▸ TASK TO CARRY OUT
Wherever a line below holds the word "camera", copy that line.

________________________________________

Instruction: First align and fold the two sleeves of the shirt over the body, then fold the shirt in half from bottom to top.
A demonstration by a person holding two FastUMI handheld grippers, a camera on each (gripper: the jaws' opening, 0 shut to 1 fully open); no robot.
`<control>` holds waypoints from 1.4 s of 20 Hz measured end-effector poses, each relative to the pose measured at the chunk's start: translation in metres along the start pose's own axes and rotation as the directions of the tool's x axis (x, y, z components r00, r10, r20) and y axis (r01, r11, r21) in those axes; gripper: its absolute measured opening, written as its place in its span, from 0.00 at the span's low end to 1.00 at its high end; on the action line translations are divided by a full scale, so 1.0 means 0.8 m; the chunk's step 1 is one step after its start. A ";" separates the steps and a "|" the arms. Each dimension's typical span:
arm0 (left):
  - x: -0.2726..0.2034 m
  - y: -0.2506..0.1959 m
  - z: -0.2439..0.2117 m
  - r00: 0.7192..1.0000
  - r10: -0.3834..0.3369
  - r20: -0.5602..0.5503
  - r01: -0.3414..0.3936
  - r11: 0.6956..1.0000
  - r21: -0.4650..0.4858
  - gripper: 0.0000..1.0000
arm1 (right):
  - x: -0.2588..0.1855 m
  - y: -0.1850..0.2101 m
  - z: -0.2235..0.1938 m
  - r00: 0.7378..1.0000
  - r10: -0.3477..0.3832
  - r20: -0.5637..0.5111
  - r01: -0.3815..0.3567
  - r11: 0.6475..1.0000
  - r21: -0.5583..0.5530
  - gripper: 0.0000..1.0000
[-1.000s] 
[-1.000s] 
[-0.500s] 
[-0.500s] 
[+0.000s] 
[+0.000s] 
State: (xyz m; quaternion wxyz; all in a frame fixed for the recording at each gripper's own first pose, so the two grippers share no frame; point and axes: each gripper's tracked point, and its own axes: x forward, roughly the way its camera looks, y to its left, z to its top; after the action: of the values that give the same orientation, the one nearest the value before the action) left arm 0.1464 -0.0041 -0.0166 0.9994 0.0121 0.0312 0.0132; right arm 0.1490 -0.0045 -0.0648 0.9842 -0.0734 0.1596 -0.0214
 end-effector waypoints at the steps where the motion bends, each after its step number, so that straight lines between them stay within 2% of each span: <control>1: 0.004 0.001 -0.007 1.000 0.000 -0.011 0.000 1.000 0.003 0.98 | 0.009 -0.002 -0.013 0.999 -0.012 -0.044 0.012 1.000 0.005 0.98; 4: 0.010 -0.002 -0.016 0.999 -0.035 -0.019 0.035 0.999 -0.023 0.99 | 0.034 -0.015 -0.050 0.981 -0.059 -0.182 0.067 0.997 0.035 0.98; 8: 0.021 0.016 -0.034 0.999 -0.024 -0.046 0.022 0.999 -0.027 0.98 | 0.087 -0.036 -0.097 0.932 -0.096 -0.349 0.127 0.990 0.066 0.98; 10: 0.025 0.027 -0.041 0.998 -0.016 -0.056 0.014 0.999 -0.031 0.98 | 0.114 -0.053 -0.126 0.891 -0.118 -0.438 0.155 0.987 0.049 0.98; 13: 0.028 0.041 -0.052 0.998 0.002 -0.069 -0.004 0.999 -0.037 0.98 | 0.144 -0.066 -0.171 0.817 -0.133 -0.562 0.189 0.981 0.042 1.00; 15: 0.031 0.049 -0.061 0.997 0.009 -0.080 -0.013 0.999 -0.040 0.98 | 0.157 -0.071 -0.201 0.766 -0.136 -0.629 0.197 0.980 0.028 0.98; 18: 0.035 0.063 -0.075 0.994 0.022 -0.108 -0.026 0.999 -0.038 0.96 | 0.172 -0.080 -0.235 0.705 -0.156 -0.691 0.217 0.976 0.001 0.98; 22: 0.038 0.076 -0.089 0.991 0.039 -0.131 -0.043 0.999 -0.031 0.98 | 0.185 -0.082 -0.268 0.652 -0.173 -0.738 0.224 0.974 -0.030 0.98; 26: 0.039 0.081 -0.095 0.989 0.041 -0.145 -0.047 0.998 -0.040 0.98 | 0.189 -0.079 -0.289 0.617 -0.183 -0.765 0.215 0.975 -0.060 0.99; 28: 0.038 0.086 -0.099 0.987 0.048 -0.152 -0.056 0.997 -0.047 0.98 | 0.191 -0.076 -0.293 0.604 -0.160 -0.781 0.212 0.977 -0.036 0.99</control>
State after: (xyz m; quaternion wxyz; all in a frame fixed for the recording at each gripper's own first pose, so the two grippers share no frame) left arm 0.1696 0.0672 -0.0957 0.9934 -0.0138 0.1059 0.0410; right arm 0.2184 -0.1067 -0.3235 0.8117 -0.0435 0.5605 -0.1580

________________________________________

▸ RESULT
A demonstration by a person holding two FastUMI handheld grippers, a camera on each (gripper: the jaws' opening, 0 shut to 1 fully open); no robot.
State: (xyz m; quaternion wxyz; all in a frame fixed for the recording at each gripper's own first pose, so the two grippers share no frame; point and axes: each gripper's tracked point, and its own axes: x forward, roughly the way its camera looks, y to its left, z to its top; after the action: of the values that give the same orientation, the one nearest the value before the action) left arm 0.1464 -0.0041 -0.0166 0.9994 0.0121 0.0312 0.0132; right arm 0.1490 -0.0045 -0.0648 0.9842 -0.0734 0.1596 -0.0214

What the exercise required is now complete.